**YOUR GOAL**
Run through the records and show each line that includes the string "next".

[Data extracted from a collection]
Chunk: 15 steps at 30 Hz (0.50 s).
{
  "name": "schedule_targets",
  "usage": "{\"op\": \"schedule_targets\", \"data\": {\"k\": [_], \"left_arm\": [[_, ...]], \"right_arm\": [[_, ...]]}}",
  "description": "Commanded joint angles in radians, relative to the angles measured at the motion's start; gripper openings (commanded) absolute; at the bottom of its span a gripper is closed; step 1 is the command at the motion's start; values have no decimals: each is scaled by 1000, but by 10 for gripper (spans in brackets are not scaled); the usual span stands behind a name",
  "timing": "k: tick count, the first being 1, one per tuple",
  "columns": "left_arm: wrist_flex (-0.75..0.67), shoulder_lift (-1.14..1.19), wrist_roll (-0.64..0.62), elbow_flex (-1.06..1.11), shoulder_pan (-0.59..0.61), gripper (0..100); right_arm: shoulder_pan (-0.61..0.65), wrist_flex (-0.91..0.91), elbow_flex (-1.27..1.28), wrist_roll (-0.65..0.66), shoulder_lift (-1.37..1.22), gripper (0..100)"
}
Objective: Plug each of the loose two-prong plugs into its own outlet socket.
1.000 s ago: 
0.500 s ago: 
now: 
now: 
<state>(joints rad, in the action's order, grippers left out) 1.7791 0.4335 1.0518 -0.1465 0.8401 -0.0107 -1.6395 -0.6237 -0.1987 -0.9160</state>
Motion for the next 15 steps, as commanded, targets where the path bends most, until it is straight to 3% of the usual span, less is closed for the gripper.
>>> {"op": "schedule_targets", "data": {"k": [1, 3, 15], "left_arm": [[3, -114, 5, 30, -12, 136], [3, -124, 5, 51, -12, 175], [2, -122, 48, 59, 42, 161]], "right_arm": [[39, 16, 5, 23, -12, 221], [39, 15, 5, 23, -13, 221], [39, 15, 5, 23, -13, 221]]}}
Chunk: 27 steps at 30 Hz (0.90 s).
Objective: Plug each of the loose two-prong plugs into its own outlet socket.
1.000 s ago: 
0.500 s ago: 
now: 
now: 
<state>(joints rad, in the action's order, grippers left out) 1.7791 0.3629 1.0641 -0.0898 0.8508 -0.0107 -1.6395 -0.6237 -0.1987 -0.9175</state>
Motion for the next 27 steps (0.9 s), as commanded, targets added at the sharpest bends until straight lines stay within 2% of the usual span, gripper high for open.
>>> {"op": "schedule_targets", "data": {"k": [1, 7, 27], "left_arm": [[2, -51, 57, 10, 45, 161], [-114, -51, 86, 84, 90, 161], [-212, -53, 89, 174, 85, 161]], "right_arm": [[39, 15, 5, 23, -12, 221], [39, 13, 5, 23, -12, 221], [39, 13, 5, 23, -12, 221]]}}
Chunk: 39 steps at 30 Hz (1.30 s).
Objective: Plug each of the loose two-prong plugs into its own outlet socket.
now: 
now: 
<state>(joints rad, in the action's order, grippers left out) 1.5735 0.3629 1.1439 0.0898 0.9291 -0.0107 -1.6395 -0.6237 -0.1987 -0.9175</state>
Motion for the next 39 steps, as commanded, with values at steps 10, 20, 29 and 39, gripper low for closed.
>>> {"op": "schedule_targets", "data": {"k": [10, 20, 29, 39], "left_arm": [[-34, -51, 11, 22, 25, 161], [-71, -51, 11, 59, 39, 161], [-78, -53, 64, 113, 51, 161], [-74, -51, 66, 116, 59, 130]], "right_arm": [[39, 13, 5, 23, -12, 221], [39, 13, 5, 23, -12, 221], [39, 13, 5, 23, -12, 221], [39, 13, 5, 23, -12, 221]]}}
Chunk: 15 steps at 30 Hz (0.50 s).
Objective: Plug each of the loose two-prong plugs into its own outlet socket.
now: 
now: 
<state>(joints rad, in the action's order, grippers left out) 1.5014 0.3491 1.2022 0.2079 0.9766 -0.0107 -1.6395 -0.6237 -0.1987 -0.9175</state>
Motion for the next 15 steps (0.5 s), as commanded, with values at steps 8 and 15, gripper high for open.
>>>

**TASK OUTPUT**
Motion for the next 15 steps, as commanded, targets where the path bends most, until it is straight to 3% of the usual span, less is closed for the gripper.
Motion for the next 27 steps (0.9 s), as commanded, targets added at the sharpest bends until straight lines stay within 2% of the usual span, gripper high for open.
Motion for the next 39 steps, as commanded, with values at steps 10, 20, 29 and 39, gripper low for closed.
Motion for the next 15 steps (0.5 s), as commanded, with values at steps 8 and 15, gripper high for open.

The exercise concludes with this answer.